▶ [ACTIVITY]: A single number is the answer: the count of lines below that contain "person".

▶ [AVAILABLE RECORDS]:
• • • •
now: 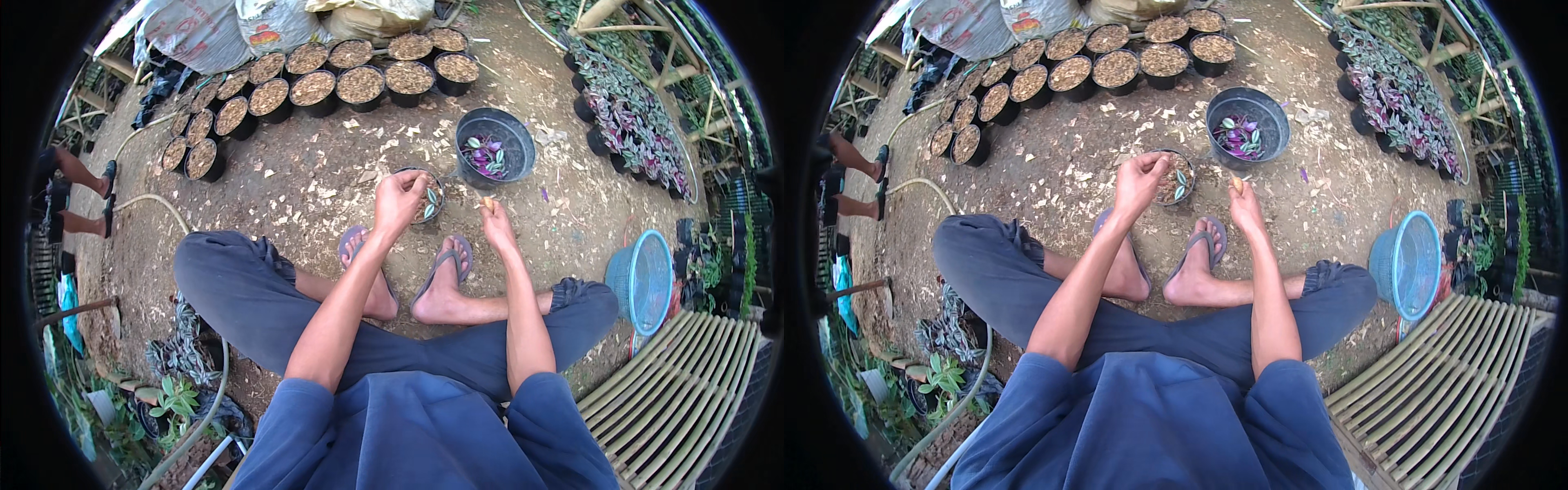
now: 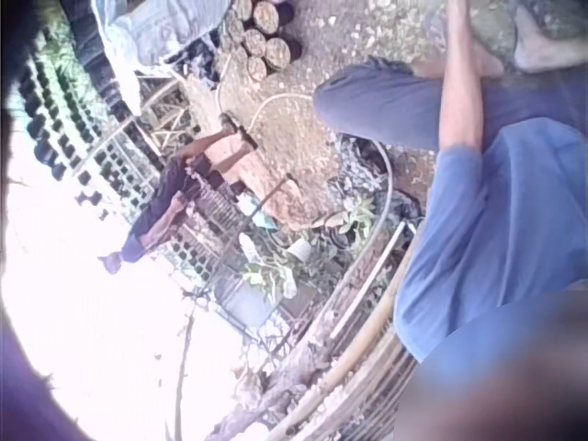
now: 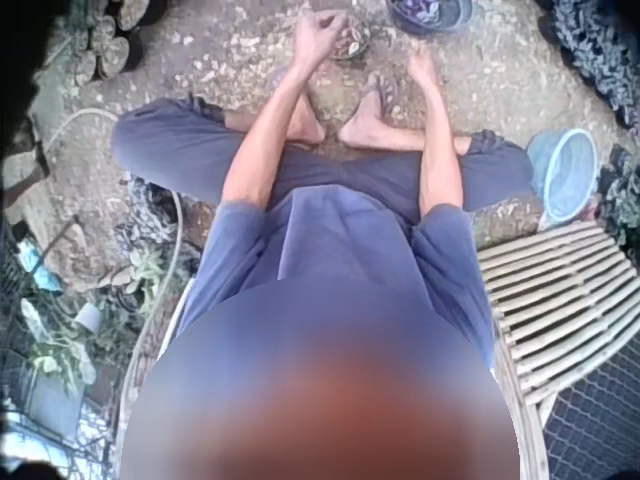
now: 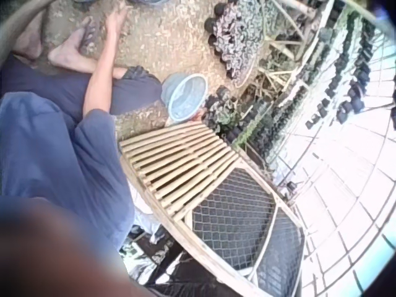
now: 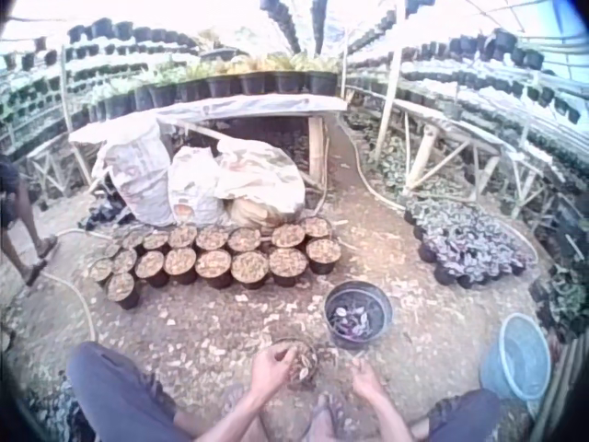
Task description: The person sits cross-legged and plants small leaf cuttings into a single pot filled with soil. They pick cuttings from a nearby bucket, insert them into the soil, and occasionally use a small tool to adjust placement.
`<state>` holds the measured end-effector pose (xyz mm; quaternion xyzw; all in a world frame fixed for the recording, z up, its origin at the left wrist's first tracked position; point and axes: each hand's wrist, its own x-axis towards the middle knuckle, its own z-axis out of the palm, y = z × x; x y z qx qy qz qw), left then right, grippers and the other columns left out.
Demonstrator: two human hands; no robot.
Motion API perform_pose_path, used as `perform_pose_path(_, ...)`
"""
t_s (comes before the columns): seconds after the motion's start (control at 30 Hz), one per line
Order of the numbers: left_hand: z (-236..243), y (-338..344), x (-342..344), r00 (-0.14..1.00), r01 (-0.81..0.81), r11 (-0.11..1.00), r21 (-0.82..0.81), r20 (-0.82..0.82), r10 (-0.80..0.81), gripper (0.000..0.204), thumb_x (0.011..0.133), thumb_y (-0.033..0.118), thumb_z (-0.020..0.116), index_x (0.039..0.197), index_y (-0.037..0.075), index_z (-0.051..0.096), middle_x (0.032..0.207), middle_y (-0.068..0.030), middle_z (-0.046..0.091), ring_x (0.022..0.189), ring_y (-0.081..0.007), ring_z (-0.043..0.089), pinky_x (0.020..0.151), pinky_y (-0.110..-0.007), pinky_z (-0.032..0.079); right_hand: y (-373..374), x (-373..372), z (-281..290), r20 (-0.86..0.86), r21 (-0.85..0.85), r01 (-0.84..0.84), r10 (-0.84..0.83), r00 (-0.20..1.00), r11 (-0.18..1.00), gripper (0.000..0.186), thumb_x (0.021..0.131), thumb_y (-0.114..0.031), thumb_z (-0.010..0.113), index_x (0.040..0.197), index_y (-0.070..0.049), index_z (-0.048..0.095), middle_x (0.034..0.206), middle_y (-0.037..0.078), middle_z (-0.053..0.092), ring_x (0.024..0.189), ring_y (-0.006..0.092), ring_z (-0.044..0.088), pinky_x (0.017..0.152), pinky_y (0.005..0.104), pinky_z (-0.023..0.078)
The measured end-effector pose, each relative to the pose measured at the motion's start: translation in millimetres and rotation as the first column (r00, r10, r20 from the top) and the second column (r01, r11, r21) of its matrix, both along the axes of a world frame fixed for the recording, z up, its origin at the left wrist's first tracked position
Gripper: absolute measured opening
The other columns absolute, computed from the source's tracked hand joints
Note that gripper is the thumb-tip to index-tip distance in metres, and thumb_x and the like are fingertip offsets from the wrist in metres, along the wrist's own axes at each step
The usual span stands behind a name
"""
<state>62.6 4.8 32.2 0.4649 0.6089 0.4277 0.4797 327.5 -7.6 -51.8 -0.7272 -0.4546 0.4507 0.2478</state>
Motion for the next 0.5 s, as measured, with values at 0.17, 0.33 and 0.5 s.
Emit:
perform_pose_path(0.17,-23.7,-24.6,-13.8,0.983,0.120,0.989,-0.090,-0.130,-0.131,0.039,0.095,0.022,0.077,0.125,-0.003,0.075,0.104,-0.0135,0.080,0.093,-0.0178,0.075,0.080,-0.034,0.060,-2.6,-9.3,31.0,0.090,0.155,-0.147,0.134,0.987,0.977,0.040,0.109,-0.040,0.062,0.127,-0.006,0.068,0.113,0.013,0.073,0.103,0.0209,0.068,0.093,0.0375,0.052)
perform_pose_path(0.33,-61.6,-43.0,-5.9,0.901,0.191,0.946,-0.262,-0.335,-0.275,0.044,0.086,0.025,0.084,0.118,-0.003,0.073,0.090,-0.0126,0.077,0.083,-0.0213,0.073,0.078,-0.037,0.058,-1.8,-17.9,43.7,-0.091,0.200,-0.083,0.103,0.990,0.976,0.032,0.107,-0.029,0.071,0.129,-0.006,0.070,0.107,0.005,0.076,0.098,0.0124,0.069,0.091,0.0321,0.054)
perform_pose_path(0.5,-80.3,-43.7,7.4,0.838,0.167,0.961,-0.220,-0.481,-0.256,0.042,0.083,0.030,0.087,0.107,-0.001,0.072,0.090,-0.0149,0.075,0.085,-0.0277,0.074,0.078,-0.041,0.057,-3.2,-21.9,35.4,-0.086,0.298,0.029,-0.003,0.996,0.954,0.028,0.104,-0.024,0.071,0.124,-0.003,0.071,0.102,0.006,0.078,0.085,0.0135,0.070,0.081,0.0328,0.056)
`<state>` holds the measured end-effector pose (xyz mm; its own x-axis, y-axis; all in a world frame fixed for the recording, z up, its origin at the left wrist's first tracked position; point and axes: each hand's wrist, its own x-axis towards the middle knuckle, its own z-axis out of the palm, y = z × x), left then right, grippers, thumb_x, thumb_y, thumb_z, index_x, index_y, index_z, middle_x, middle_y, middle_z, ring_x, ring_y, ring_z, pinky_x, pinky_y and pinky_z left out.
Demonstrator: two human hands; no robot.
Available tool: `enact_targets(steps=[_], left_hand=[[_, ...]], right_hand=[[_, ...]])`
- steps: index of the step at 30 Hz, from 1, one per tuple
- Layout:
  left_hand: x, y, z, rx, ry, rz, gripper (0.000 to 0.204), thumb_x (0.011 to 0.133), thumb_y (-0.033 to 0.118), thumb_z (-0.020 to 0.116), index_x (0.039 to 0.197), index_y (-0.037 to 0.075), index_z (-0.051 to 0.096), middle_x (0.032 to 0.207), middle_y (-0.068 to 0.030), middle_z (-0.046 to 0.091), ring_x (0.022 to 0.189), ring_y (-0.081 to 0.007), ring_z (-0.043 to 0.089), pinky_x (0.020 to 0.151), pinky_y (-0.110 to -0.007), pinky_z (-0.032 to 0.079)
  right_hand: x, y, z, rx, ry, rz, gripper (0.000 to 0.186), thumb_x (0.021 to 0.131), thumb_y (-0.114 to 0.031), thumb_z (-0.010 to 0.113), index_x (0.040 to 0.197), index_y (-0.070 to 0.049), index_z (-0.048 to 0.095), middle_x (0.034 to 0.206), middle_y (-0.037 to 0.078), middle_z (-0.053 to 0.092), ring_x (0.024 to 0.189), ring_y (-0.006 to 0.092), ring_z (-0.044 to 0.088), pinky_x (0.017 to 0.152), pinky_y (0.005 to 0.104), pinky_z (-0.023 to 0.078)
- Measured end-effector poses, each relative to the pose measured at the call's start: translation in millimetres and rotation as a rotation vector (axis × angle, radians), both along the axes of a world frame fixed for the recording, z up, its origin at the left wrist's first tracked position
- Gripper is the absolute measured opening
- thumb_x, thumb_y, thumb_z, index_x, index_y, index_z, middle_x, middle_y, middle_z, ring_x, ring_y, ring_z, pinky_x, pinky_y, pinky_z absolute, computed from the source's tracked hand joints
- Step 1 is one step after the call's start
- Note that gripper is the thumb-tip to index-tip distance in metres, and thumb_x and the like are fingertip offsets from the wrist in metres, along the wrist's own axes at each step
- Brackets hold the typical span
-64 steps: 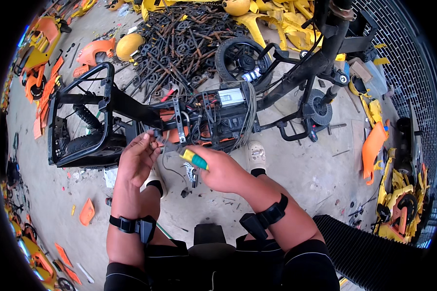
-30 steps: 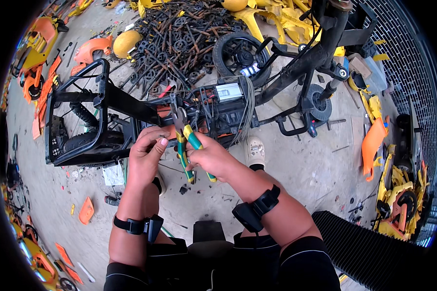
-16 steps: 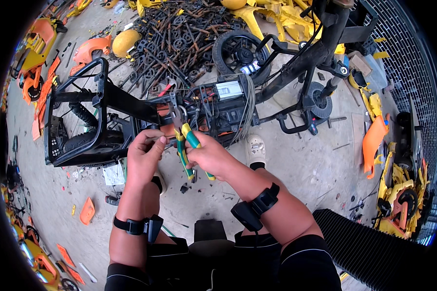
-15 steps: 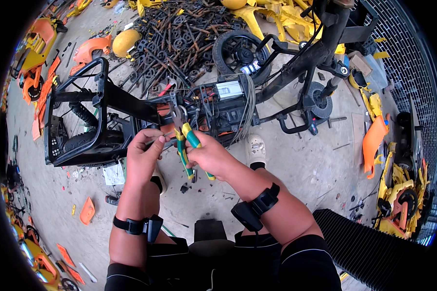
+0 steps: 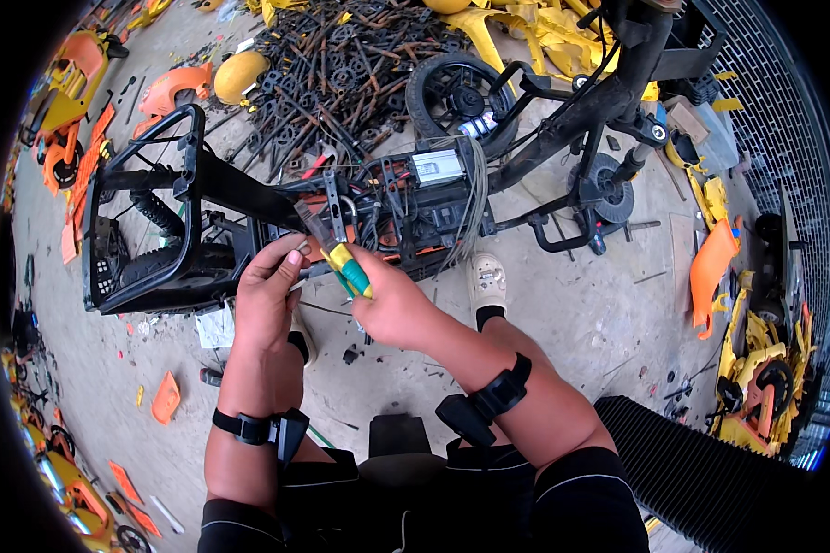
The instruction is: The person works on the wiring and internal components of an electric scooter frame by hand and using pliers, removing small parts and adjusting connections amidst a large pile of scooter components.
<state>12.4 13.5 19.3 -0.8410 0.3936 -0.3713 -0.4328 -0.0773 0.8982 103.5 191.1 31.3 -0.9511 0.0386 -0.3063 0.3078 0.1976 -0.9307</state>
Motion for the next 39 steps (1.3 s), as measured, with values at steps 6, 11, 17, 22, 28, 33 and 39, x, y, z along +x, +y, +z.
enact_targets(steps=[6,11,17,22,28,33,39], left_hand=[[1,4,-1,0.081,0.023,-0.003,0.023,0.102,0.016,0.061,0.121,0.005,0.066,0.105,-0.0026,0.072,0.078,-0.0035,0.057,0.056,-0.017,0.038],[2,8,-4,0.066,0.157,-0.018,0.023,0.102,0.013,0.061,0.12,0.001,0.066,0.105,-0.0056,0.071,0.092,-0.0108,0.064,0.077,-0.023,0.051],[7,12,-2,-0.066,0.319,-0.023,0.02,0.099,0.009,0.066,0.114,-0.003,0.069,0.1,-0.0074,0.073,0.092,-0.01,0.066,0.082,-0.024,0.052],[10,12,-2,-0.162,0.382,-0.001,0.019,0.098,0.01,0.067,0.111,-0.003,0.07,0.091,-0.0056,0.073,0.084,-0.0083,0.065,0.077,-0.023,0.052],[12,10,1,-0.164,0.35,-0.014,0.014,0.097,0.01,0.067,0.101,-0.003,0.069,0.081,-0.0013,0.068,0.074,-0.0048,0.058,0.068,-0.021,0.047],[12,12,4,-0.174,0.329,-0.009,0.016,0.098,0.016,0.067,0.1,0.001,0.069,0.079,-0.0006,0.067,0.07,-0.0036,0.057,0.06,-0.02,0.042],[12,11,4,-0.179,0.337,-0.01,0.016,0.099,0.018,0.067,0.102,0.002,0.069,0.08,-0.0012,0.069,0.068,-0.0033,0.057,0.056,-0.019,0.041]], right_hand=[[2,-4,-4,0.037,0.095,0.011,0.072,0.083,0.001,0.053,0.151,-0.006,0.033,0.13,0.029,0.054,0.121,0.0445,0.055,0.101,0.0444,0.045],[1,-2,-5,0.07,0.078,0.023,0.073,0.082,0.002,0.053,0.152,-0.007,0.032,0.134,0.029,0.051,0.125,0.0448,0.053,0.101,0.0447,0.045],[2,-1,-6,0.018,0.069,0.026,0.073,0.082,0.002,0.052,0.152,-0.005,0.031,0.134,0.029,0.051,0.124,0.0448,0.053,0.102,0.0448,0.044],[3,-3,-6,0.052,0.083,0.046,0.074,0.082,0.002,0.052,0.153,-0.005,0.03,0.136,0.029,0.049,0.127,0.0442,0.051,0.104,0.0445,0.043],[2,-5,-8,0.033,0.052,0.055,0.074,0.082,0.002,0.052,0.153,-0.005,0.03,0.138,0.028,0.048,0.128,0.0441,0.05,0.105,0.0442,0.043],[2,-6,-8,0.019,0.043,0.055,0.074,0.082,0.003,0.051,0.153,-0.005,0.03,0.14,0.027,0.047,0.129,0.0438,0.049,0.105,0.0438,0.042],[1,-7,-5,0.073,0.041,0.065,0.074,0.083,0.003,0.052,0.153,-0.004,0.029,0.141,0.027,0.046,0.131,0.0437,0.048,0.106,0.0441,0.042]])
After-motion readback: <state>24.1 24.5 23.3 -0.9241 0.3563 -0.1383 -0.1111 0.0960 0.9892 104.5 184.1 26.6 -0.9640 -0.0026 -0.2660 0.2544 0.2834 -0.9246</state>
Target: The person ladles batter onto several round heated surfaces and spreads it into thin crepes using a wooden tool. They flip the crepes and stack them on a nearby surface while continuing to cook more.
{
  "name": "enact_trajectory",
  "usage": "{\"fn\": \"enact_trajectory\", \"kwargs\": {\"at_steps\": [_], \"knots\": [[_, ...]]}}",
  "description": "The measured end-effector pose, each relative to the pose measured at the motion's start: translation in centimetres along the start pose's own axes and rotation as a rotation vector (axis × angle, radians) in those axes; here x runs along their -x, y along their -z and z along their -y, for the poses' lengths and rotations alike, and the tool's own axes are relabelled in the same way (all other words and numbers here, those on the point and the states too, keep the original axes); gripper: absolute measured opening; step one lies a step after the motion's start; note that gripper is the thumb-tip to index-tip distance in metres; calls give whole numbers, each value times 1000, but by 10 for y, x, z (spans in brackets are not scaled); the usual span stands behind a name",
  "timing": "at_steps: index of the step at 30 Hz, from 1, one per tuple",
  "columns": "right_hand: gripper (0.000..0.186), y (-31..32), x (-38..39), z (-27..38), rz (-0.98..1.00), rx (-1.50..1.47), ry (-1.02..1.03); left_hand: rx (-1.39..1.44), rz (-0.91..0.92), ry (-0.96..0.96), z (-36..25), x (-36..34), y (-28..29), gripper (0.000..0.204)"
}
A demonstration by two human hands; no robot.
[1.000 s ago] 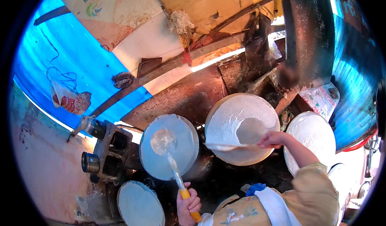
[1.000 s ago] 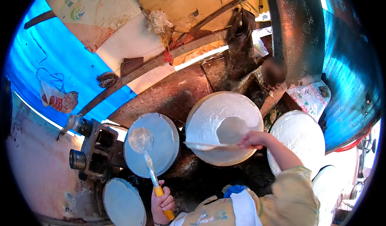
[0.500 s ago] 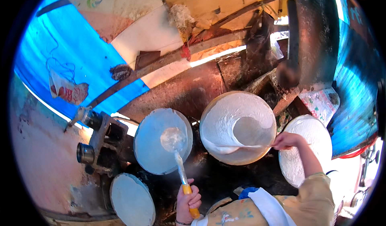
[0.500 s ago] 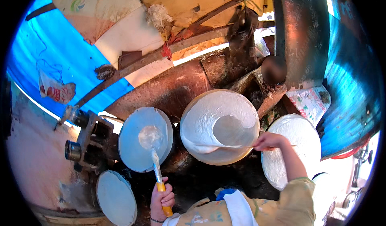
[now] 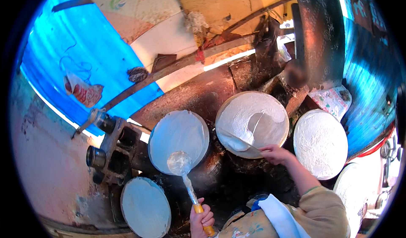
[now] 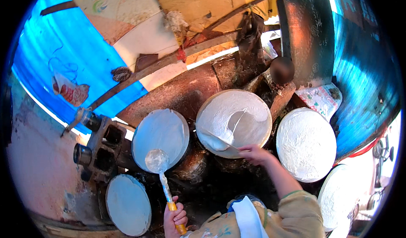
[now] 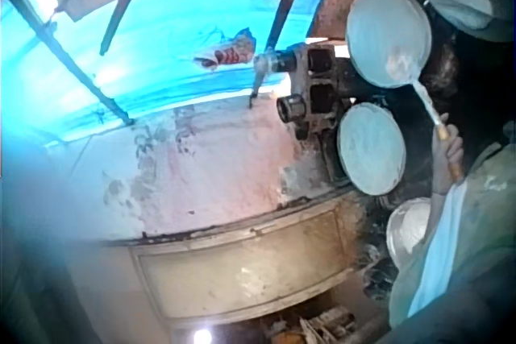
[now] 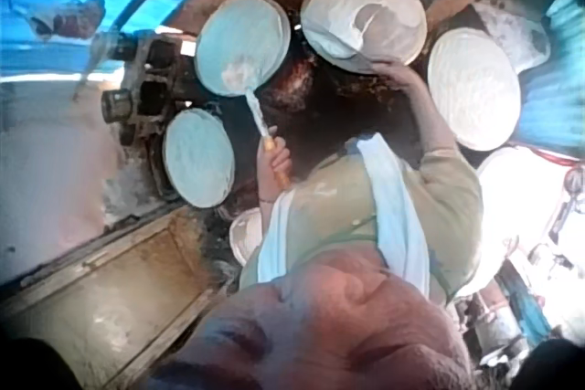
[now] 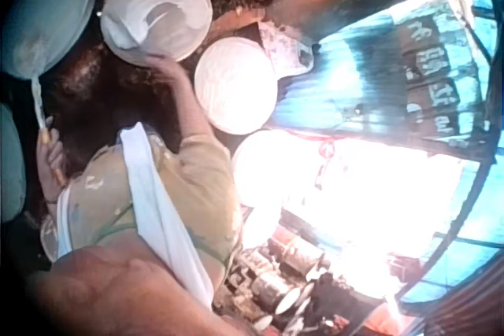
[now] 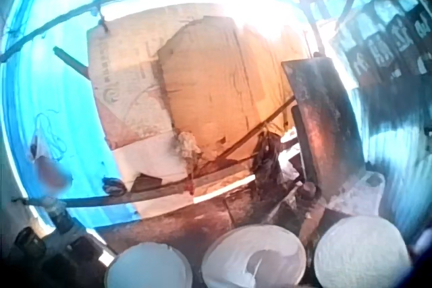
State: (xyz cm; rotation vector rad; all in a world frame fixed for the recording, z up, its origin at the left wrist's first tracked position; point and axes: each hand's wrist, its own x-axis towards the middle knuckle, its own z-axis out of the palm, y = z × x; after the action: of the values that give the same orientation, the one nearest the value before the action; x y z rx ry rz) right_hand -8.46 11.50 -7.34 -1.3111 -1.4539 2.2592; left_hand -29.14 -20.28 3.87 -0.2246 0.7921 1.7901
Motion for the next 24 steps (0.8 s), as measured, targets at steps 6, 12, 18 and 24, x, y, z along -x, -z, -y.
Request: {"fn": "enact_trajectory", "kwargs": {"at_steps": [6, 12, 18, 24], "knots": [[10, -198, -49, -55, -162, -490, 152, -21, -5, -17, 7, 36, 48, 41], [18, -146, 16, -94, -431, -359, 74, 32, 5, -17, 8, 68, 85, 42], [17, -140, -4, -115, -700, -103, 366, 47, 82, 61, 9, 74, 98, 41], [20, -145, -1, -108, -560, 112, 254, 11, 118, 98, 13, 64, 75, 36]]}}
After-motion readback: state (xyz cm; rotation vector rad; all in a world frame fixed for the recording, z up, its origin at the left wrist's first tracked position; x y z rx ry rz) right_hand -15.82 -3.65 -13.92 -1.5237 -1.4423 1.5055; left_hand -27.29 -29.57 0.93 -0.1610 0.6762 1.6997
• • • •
▶ [SOLUTION TO THIS EXERCISE]: 3